▸ YOUR ASSIGNMENT
From the records below, pull each line that has "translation".

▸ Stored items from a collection
◆ ◆ ◆

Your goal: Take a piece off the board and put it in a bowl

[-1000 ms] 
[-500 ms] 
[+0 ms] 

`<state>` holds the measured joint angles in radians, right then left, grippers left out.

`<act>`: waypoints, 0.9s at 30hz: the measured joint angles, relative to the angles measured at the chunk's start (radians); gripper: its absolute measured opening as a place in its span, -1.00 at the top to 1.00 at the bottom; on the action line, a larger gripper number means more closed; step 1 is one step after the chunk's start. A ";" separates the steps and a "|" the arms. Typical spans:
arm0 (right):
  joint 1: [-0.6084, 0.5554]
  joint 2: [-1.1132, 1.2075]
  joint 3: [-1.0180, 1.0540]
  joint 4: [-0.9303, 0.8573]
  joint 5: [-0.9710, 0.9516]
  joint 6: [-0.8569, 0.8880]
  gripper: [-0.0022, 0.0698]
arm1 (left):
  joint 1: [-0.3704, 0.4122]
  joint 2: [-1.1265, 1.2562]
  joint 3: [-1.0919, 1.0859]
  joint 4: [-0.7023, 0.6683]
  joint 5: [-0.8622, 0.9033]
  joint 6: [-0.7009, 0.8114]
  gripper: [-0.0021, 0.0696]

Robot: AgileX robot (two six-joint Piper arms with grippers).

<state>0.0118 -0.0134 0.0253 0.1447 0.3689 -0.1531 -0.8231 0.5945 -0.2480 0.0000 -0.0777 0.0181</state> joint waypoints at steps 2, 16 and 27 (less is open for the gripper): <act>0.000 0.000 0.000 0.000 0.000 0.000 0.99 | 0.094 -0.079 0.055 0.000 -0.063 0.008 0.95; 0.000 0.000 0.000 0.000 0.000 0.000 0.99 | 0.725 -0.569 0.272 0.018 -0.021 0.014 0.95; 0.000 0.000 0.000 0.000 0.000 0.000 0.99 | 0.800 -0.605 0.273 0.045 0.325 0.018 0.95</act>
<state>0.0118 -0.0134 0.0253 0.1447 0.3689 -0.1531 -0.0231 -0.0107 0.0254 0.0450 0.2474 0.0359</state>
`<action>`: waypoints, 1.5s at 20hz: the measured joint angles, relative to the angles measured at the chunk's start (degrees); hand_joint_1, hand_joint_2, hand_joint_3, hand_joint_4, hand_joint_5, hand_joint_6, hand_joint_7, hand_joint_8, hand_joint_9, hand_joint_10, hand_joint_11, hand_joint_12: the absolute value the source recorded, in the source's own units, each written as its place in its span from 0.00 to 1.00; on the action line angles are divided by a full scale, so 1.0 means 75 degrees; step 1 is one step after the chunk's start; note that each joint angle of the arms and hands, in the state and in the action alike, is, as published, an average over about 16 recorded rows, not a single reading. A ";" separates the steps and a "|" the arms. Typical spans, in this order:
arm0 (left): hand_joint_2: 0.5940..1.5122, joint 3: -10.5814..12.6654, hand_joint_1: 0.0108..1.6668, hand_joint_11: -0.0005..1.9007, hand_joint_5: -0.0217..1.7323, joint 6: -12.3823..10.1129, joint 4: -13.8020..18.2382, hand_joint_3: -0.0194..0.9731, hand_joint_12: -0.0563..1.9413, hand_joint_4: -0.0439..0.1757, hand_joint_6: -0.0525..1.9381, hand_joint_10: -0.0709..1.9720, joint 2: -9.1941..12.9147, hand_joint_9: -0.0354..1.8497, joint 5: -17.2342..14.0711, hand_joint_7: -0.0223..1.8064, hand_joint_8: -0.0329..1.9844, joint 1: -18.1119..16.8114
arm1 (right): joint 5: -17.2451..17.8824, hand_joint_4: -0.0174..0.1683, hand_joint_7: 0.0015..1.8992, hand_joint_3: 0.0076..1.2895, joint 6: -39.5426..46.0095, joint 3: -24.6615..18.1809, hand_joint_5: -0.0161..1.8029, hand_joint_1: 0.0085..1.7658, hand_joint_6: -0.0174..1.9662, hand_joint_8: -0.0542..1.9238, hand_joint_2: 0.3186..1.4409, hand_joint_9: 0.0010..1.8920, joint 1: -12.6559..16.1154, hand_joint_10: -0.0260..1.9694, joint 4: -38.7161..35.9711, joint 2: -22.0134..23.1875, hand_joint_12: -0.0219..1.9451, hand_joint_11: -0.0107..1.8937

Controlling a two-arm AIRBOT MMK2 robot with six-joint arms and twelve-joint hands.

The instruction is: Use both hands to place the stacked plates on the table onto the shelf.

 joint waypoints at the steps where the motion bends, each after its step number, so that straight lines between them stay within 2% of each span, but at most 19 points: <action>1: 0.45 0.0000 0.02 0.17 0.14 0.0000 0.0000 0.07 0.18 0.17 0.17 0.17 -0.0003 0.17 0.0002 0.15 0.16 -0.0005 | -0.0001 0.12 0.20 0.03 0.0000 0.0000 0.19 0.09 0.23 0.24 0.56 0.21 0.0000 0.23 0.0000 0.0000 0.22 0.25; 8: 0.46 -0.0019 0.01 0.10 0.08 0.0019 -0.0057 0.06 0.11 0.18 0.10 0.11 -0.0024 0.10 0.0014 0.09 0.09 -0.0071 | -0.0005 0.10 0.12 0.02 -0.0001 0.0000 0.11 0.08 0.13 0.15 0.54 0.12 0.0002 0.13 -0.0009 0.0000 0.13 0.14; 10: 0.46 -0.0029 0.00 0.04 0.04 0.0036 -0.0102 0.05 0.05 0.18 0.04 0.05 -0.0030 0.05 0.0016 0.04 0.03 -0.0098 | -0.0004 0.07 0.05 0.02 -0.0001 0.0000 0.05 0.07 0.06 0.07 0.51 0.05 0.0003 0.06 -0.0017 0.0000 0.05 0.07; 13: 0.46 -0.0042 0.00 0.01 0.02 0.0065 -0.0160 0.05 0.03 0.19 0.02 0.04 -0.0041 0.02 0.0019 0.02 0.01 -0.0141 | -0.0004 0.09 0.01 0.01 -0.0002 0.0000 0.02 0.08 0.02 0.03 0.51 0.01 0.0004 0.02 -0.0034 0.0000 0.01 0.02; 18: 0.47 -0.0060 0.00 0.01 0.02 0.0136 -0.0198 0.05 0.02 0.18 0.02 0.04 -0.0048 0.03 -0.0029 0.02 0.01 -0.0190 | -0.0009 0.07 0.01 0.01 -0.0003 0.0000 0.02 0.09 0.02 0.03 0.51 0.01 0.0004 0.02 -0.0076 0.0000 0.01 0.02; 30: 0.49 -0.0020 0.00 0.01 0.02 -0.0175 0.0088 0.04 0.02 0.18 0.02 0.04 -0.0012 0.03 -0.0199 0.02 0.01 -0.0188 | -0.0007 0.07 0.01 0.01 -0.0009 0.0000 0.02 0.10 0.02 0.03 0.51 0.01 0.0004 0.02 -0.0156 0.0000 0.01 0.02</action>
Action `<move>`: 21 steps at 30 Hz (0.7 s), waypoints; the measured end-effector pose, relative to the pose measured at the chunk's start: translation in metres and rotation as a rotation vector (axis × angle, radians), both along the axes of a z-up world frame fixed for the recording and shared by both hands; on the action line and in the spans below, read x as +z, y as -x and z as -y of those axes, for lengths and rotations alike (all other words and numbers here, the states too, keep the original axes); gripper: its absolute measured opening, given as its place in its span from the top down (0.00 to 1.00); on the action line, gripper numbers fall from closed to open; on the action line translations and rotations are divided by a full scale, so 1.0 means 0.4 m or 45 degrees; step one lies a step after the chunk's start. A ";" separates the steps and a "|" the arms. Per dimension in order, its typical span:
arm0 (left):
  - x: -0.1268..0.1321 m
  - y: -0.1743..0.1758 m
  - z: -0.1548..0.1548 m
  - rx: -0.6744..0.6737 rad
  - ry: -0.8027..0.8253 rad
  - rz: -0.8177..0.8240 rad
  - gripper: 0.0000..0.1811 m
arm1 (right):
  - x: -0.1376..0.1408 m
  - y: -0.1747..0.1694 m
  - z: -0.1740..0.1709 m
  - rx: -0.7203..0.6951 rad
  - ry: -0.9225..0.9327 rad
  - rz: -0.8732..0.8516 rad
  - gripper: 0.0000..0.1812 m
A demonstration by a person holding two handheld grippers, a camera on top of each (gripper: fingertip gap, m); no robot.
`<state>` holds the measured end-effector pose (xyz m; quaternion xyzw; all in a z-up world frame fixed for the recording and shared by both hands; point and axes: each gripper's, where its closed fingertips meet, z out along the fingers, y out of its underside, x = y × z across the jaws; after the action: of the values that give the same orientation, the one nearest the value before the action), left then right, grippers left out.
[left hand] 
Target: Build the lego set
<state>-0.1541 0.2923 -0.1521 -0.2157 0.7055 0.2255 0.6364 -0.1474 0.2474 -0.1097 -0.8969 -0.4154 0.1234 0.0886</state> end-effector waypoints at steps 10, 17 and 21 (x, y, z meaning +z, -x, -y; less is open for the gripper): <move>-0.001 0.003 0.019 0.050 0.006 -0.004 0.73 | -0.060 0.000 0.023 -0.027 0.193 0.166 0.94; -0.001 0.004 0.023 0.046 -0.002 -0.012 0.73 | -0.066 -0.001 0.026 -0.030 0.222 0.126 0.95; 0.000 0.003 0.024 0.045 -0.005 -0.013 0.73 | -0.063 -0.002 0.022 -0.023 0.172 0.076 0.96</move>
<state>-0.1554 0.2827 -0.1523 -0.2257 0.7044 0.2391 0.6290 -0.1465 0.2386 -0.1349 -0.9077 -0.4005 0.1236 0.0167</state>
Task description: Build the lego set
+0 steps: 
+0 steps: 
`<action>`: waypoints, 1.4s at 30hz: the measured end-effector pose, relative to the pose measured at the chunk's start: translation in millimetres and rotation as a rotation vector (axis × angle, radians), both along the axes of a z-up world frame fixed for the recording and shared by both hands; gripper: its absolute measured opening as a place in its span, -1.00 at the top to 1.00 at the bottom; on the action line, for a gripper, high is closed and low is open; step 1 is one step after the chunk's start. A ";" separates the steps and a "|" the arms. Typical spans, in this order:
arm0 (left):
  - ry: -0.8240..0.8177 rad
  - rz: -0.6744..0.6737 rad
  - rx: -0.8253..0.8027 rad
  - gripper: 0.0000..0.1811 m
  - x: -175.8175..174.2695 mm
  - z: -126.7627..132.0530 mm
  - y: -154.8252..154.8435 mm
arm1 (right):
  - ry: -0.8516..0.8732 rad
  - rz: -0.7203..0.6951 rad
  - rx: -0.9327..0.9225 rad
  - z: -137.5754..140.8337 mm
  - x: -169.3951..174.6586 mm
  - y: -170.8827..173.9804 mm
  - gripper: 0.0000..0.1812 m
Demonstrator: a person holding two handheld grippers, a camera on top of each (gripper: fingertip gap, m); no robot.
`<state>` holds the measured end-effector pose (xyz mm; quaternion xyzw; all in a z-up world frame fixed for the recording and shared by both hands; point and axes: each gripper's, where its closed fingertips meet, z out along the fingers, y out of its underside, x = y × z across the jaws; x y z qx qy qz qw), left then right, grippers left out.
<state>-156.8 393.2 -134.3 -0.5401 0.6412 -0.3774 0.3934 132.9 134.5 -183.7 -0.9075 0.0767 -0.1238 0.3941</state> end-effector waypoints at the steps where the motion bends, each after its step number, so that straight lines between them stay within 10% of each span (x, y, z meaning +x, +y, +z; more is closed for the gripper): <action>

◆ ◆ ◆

▸ EXERCISE RESPONSE
Action `<move>`: 21 steps at 30 Hz (0.7 s), waypoints; the measured end-effector pose, relative to the pose measured at the chunk's start: translation in metres and rotation as a rotation vector (axis × angle, radians), both along the axes of a z-up world frame fixed for the recording and shared by both hands; on the action line and in the spans below, read x as +z, y as -x and z as -y of those axes, for lengths and rotations alike (all other words and numbers here, the states too, keep the original axes); gripper: its absolute measured opening, given as its place in its span from the top down (0.00 to 1.00); on the action line, gripper numbers fall from closed to open; on the action line translations and rotations are divided by a full scale, so 1.0 means 0.4 m or 45 degrees; step one lies a step after the chunk's start. A ";" separates the steps and a "|" the arms. Per dimension in order, its typical span:
`<action>`: waypoints, 1.4s at 30hz: the measured end-effector pose, relative to the pose measured at the chunk's start: translation in millimetres and rotation as a rotation vector (axis × angle, radians), both along the axes of a z-up world frame fixed for the recording and shared by both hands; gripper: its absolute measured opening as a place in its span, -1.00 at the top to 1.00 at the bottom; on the action line, for a gripper, high is closed and low is open; step 1 is one step after the chunk's start. A ";" separates the steps and a "|" the arms. Typical spans, in this order:

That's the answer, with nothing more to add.